> _Exercise requirements_:
Will you output the entries below exactly, skipping every image they contain?

==*==

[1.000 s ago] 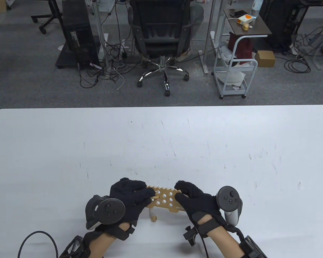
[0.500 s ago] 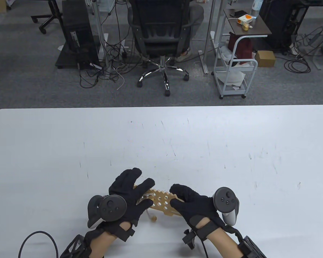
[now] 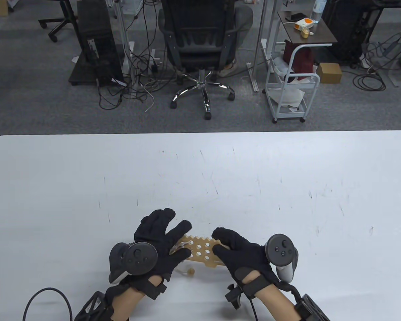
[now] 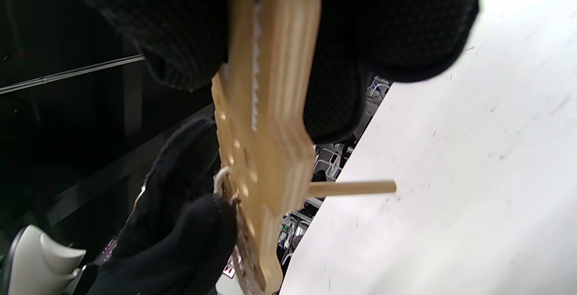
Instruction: Thread rope through all holes on crocodile lacing toy
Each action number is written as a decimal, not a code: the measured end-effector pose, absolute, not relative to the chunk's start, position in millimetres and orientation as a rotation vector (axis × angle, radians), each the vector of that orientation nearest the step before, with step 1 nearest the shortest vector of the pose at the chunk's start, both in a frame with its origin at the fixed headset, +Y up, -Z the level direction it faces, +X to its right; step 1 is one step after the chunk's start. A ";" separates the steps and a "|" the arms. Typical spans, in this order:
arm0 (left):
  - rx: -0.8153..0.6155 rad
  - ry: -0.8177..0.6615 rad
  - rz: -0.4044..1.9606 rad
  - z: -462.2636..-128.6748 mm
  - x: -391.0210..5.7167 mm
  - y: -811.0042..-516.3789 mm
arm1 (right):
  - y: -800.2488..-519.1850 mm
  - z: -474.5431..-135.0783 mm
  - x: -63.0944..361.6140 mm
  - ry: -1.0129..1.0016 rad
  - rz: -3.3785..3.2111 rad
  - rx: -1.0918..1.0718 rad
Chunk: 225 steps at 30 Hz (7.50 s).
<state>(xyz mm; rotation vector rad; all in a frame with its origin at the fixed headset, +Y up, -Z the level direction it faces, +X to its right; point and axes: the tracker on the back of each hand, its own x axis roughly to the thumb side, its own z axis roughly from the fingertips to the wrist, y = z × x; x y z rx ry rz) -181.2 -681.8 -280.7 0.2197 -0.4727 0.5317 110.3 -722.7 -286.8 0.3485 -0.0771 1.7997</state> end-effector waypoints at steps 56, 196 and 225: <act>-0.390 -0.700 1.176 -306.3 -169.9 -728.7 | -719.2 -286.1 112.5 0.046 1.454 0.350; -0.213 -0.388 1.378 -335.9 -226.2 -731.3 | -726.9 -303.4 142.7 0.009 1.385 0.224; -0.420 -0.483 1.427 -315.7 -180.4 -739.4 | -721.7 -294.5 129.4 -0.043 1.420 0.313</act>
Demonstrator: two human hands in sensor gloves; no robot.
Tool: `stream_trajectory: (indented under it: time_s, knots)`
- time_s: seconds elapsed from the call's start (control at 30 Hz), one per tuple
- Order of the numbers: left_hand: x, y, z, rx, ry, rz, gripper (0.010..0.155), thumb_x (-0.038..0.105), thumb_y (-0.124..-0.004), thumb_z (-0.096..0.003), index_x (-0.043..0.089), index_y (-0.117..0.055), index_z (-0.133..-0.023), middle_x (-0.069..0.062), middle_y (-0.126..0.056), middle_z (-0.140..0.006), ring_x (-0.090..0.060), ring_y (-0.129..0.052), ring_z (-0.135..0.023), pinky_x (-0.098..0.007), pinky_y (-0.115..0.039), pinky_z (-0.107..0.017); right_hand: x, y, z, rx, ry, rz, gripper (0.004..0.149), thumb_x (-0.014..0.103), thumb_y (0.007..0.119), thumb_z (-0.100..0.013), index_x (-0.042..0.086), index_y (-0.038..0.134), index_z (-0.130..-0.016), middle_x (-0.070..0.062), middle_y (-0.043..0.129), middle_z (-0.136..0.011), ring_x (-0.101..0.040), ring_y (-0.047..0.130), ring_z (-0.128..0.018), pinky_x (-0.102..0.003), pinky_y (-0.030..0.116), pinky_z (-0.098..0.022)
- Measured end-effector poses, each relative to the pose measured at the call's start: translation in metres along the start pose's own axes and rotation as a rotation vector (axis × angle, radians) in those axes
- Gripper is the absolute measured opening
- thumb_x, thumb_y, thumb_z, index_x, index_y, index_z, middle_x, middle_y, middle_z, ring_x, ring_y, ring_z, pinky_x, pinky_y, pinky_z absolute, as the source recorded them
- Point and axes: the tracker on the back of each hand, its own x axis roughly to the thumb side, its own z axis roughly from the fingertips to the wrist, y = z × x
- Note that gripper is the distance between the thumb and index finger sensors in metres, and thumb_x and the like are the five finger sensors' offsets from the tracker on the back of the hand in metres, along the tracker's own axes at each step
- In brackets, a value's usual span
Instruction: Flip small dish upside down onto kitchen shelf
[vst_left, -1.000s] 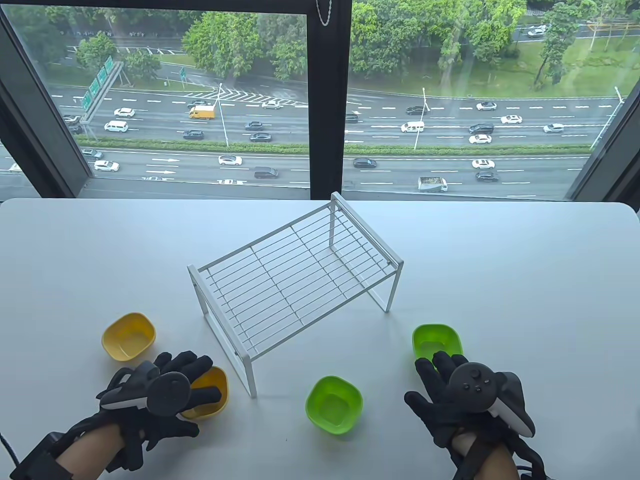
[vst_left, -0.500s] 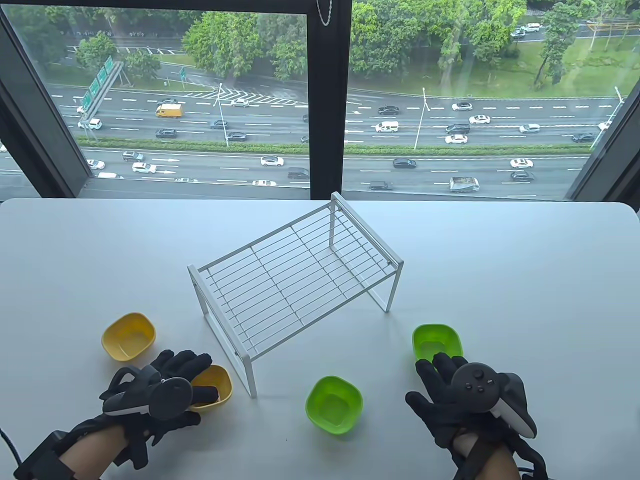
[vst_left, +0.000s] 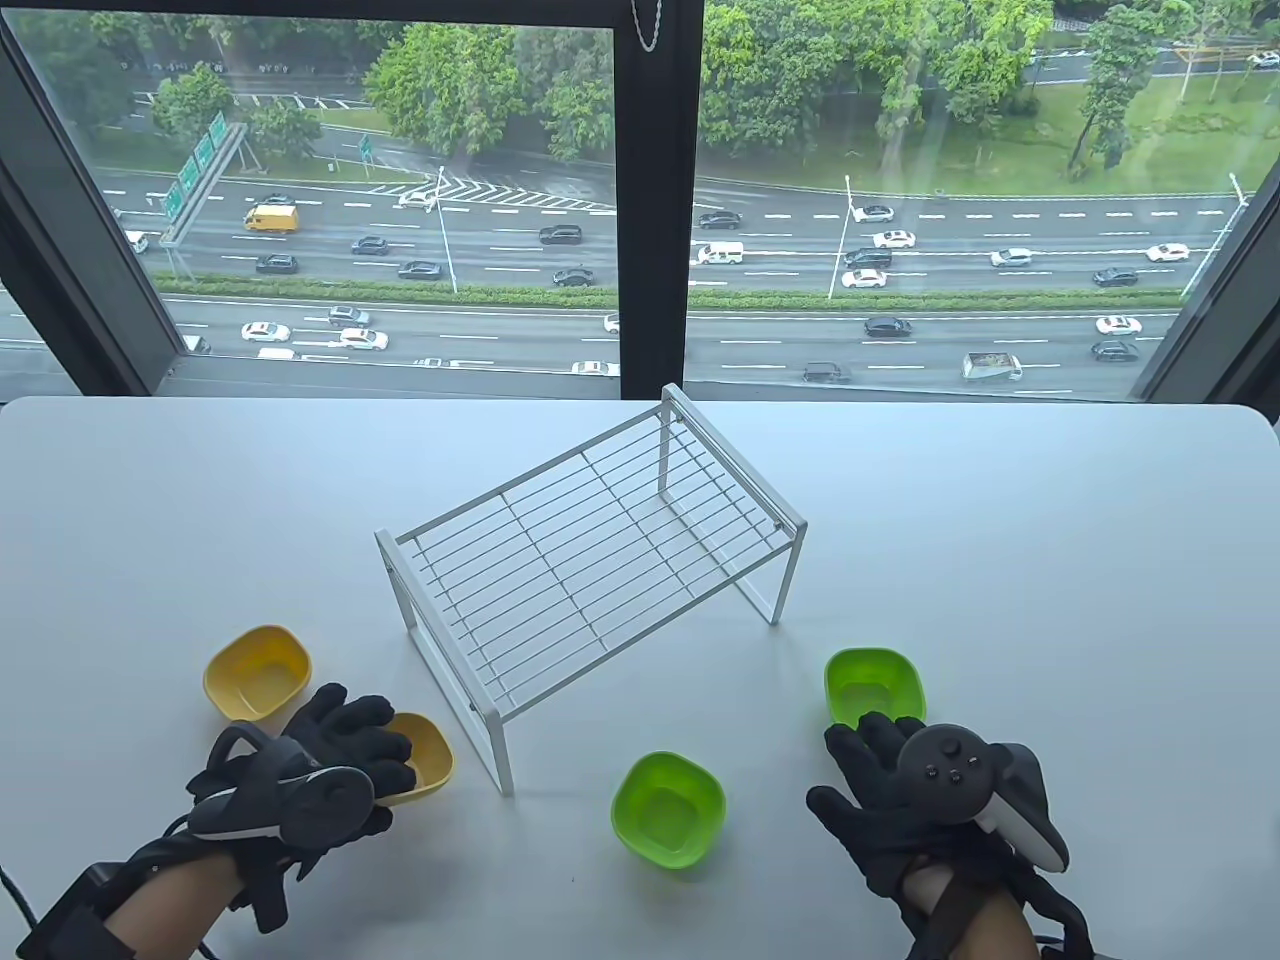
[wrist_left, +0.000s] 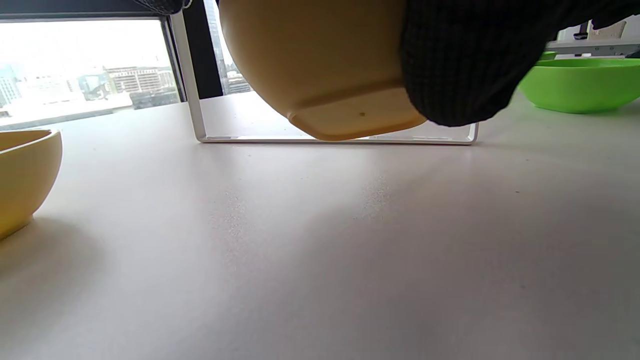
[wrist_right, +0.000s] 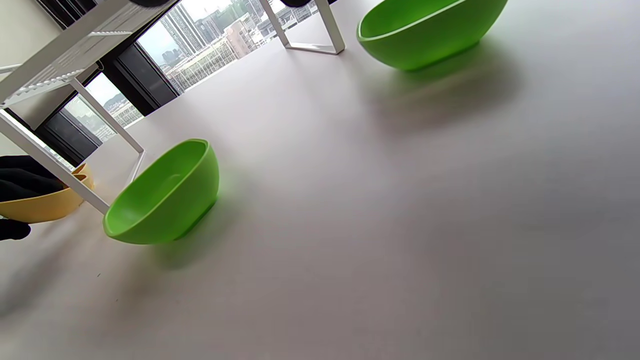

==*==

> _Solution below_:
[1.000 s ago] 
[0.500 s ago] 
[now] 
[now] 
Instruction: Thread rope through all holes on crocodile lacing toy
Each action number is written as a decimal, not a code: the measured end-effector pose, absolute, not relative to the chunk's start, position in millimetres and orientation as a rotation vector (axis × angle, radians), each the vector of that orientation nearest the step before, with step 1 nearest the shortest vector of the pose at the chunk's start, both in a frame with its origin at the fixed headset, +Y up, -Z the level direction it faces, +X to its right; step 1 is one step after the chunk's start. A ";" separates the steps and a "|" the arms. Typical spans, in this order:
arm0 (left):
  - rx: -0.8153..0.6155 rad
  - ry: -0.8177..0.6615 rad
  - rz: -0.4044..1.9606 rad
  - z: -462.2636..-128.6748 mm
  - x: -391.0210..5.7167 mm
  - y: -811.0042..-516.3789 mm
arm1 (right):
  - y: -800.2488..-519.1850 mm
  - z: -474.5431..-135.0783 mm
  - x: -63.0944..361.6140 mm
  - ry: -1.0129..1.0016 rad
  - rz: -3.3785..3.2111 rad
  - rx: -1.0918..1.0718 rad
Chunk: 225 steps at 30 Hz (7.50 s).
<state>(xyz mm; rotation vector rad; all in a frame with its origin at the fixed headset, +Y up, -Z the level direction it faces, +X to its right; point and axes: the tracker on the back of each hand, its own x axis roughly to the thumb side, its own z axis roughly from the fingertips to the wrist, y = z × x; x y z rx ry rz) -181.2 -681.8 -280.7 0.2197 -0.4727 0.5317 110.3 -722.7 -286.8 0.3485 -0.0771 1.7997</state> end-effector waypoints at steps 56, 196 and 225: <act>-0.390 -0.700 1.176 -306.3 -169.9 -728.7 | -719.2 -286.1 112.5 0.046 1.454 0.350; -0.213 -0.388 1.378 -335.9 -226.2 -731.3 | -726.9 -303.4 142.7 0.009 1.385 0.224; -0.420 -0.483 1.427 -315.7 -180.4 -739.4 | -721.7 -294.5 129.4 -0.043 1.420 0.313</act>
Demonstrator: two human hands in sensor gloves; no robot.
Tool: `stream_trajectory: (indented under it: time_s, knots)`
- time_s: seconds elapsed from the call's start (control at 30 Hz), one per tuple
- Order of the numbers: left_hand: x, y, z, rx, ry, rz, gripper (0.010..0.155), thumb_x (-0.038..0.105), thumb_y (-0.124..-0.004), thumb_z (-0.096..0.003), index_x (-0.043..0.089), index_y (-0.117..0.055), index_z (-0.133..-0.023), middle_x (-0.069..0.062), middle_y (-0.126..0.056), middle_z (-0.140..0.006), ring_x (-0.090..0.060), ring_y (-0.129..0.052), ring_z (-0.135..0.023), pinky_x (-0.098..0.007), pinky_y (-0.115..0.039), pinky_z (-0.107..0.017); right_hand: x, y, z, rx, ry, rz, gripper (0.004..0.149), thumb_x (-0.014..0.103), thumb_y (0.007..0.119), thumb_z (-0.100..0.013), index_x (-0.042..0.086), index_y (-0.038..0.134), index_z (-0.130..-0.016), middle_x (-0.070..0.062), middle_y (-0.043..0.129), middle_z (-0.136..0.011), ring_x (-0.101..0.040), ring_y (-0.047..0.130), ring_z (-0.128..0.018), pinky_x (-0.102..0.003), pinky_y (-0.030..0.116), pinky_z (-0.098..0.022)
- Measured end-effector poses, each relative to the pose measured at the call's start: translation in metres along the start pose's own axes and rotation as a rotation vector (axis × angle, radians) in those axes
- Gripper is the absolute measured opening
- thumb_x, thumb_y, thumb_z, index_x, index_y, index_z, middle_x, middle_y, middle_z, ring_x, ring_y, ring_z, pinky_x, pinky_y, pinky_z absolute, as the source recorded them
- Point and axes: the tracker on the back of each hand, its own x axis roughly to the thumb side, its own z axis roughly from the fingertips to the wrist, y = z × x
- Note that gripper is the distance between the thumb and index finger sensors in metres, and thumb_x and the like are the five finger sensors' offsets from the tracker on the back of the hand in metres, along the tracker's own axes at each step
- In brackets, a value's usual span
Instruction: Flip small dish upside down onto kitchen shelf
[vst_left, -1.000s] 
[vst_left, -0.500s] 
[vst_left, +0.000s] 
[wrist_left, +0.000s] 
[wrist_right, +0.000s] 

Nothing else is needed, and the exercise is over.